*** Source material ***
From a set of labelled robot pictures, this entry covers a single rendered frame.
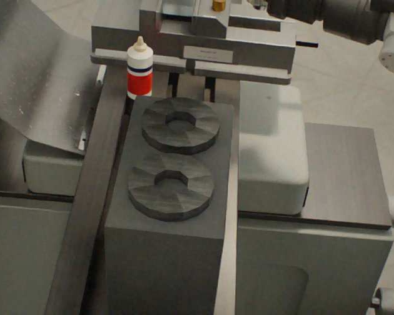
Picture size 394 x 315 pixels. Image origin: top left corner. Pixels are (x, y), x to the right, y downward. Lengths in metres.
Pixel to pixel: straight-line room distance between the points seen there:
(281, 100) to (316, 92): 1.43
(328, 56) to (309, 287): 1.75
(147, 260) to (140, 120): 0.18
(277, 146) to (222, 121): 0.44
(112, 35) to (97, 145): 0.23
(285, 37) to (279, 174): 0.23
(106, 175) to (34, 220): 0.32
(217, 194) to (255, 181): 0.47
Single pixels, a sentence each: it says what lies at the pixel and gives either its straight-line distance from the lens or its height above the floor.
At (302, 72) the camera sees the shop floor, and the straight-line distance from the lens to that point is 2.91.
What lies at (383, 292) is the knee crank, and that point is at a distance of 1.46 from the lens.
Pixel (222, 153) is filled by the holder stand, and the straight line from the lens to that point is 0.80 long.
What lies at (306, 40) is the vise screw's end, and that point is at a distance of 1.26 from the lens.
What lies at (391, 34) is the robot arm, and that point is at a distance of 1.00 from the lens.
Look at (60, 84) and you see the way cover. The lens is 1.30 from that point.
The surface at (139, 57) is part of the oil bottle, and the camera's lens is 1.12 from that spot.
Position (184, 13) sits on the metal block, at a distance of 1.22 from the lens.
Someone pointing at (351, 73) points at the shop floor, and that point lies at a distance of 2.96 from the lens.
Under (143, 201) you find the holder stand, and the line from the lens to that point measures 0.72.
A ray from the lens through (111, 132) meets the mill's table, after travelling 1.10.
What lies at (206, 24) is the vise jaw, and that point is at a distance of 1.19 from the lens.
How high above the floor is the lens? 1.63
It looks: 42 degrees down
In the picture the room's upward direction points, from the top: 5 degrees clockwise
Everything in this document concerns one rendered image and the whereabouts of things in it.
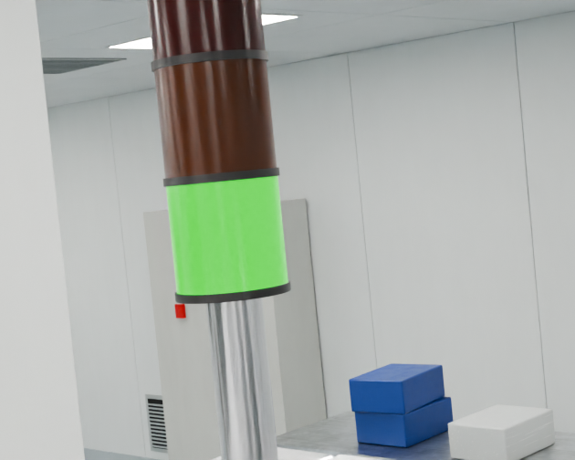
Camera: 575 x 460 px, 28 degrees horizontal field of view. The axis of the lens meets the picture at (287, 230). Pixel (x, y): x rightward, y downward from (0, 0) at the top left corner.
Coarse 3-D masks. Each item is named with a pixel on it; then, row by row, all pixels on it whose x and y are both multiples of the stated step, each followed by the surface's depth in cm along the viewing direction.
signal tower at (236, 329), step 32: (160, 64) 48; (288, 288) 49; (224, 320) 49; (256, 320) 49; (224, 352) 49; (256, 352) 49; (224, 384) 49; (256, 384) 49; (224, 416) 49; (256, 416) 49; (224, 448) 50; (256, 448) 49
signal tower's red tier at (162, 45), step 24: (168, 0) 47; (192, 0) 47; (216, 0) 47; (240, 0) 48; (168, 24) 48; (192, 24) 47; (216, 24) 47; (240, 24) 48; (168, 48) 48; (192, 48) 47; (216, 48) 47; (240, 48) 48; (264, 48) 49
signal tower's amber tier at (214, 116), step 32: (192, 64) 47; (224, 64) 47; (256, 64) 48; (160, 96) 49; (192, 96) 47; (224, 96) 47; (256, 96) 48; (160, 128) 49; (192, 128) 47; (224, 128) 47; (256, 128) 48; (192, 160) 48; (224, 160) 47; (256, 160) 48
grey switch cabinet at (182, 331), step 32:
*** End of Source material ***
## Exercise objective
Which lines above contain the word "left"? Copy each one.

## Expected answer
Picture size 394 x 315 pixels. Image origin: top left corner. Pixels are (x, y), x to the right, y downward. Lengths in metres.
Camera: 575 x 460 px, 28 degrees horizontal field of view. The axis of the lens meets the picture at (287, 230). Pixel (x, y): x rightward, y downward from (0, 0) at the top left corner.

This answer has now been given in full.